Nor because I have loads of free time and have nothing better to do than attend church meetings and other activities, like, thousands of hours each month (only semi exaggerating here)...obviously.
Nor because I feel "at home" when eating funeral potatoes and Jell-O and rehashing family pioneer stories...obviously.

Mormon culture is so far from who I am I often feel like I'm on the outside, looking in. But that doesn't bother me. That doesn't make me question my beliefs or doubt the lifestyle I've chosen to live. Because the only reason I am a Mormon is because of the doctrine--the doctrine that makes up the pure, unadulterated, divinely-restored gospel of Jesus Christ . It is true and I cannot deny it.



Happy Sunday,
Sarah

08 October 2012

The Fruits of my Labors

Here's another video that we produced in ARCLITE my last semester at BYU. The editing was FINALLY finished this month!  For this piece, I did all the interviewing and wrote the script (cuts and sequences).

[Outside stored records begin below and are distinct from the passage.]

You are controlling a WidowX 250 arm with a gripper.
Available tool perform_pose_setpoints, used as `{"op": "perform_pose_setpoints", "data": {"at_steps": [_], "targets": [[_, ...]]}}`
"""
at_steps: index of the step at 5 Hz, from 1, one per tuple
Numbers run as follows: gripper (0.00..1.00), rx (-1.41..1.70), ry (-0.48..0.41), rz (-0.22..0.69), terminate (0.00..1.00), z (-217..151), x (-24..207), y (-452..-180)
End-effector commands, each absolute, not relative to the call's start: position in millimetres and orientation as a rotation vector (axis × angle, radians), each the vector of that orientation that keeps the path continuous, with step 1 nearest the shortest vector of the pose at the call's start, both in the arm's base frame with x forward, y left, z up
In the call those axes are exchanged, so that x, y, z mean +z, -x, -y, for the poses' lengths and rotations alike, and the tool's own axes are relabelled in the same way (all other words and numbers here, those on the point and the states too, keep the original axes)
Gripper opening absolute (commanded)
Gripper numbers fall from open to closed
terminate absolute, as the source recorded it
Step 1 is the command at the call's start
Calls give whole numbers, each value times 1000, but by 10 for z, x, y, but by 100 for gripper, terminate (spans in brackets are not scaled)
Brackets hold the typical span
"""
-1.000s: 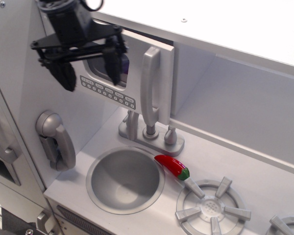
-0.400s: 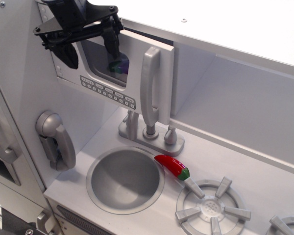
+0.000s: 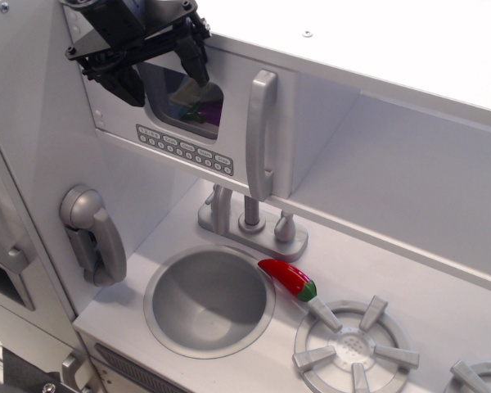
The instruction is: Close microwave
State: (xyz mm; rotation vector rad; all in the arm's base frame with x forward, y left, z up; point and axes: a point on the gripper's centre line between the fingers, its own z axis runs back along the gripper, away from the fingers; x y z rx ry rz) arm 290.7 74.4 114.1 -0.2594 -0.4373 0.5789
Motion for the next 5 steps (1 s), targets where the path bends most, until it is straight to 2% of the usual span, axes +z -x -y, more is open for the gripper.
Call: {"op": "perform_pose_setpoints", "data": {"at_steps": [1, 2, 3, 4, 5], "targets": [[100, 609, 136, 366, 0, -873, 1339, -2636], [100, 679, 2, 239, 0, -937, 1340, -2410], [100, 671, -28, 198, 0, -949, 1311, -2331], [100, 671, -28, 198, 0, -949, 1311, -2331], [100, 671, -28, 198, 100, -949, 1311, -2331]]}}
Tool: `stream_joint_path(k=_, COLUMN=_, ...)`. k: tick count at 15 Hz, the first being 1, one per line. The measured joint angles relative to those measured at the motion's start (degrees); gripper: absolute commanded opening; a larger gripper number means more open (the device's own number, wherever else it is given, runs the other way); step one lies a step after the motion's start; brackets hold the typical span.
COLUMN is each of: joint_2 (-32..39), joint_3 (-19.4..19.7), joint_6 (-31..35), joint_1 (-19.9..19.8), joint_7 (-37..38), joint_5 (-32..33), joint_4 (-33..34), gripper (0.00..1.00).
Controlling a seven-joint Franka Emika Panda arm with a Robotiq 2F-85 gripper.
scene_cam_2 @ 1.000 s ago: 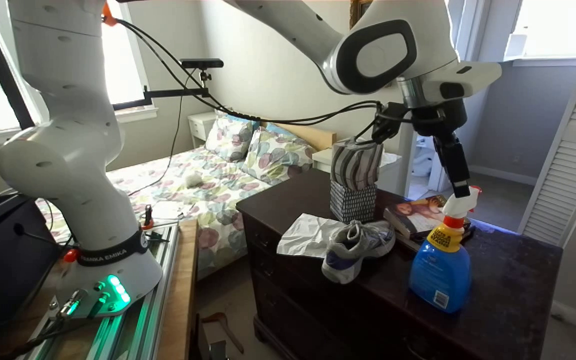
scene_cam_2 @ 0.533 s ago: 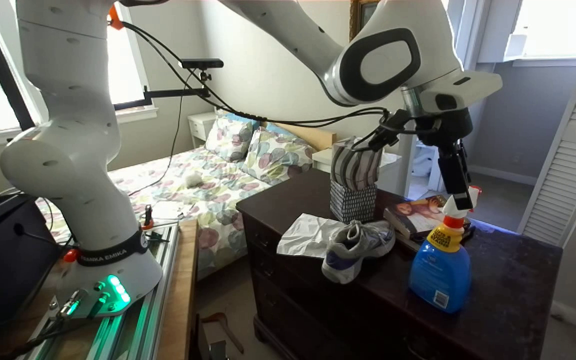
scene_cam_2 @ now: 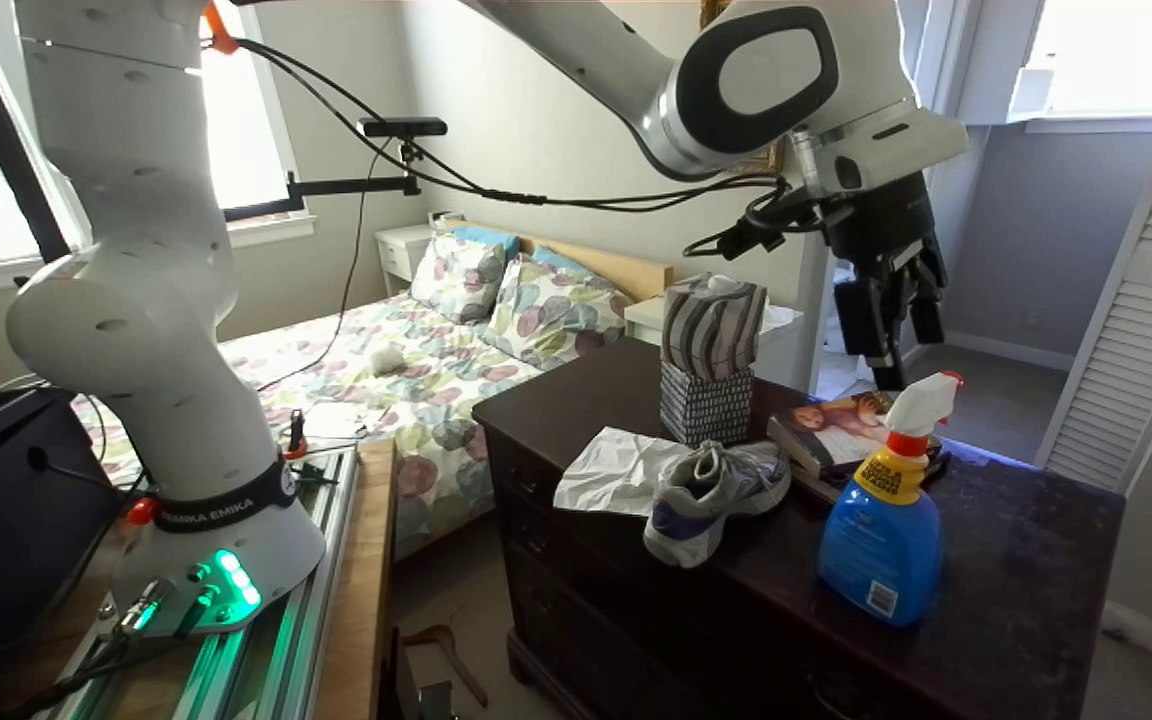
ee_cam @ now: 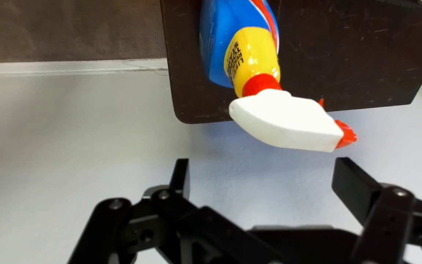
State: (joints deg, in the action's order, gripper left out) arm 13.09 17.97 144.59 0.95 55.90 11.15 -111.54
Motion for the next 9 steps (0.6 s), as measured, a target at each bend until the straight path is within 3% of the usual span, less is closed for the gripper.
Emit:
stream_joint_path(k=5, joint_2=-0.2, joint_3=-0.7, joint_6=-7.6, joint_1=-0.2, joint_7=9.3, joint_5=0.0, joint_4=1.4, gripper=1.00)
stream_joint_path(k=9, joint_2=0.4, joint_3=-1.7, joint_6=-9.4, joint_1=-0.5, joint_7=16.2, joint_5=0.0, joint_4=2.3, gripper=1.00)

Looks good, eh?

03 October 2012

The Age-Old Pregnant v. Fat Dilemma

TWICE in the past week, whilst riding the DC Metro, contentedly sitting in one of the few and highly-coveted seats, a woman of questionable circumstances has saddled up right next to me, crammed against a dozen people and gripping the microbe-infested pole to keep from being flung across the train as the psycho driver slams on the brakes at least 5 times before pulling into the station.

Longest run-on sentence ever. My 9th grade English teacher would be ashamed.

Anyway, so there I am. Reading my book. I look up to see a huge belly staring me in the face. My first instinct is to get out of my prime seat and offer it to the belly's owner. She is clearly pregnant. Like, about to pop. Mid-way out of my seat, it hits me: Is that a pregnant belly or just a super fat one? Suddenly I find myself in a terrible bind. The kind of bind that Odysseus faced when he was caught between the 6-headed sea monster and the whirlpool death trap. Yes, people, we're talking a bind of Homeric proportions.

WHAT DO I DO? Risk looking like a complete tool for not giving up my seat for a pregnant woman, or risk looking like a tool for assuming an obese woman is pregnant? It's a lose-lose. Major tool-age either way you look at it.

So I did what any short, blond, educated, God-fearing girl would do and kept my prime seat and continued to read my book. And avoided eye contact at all costs. Both times.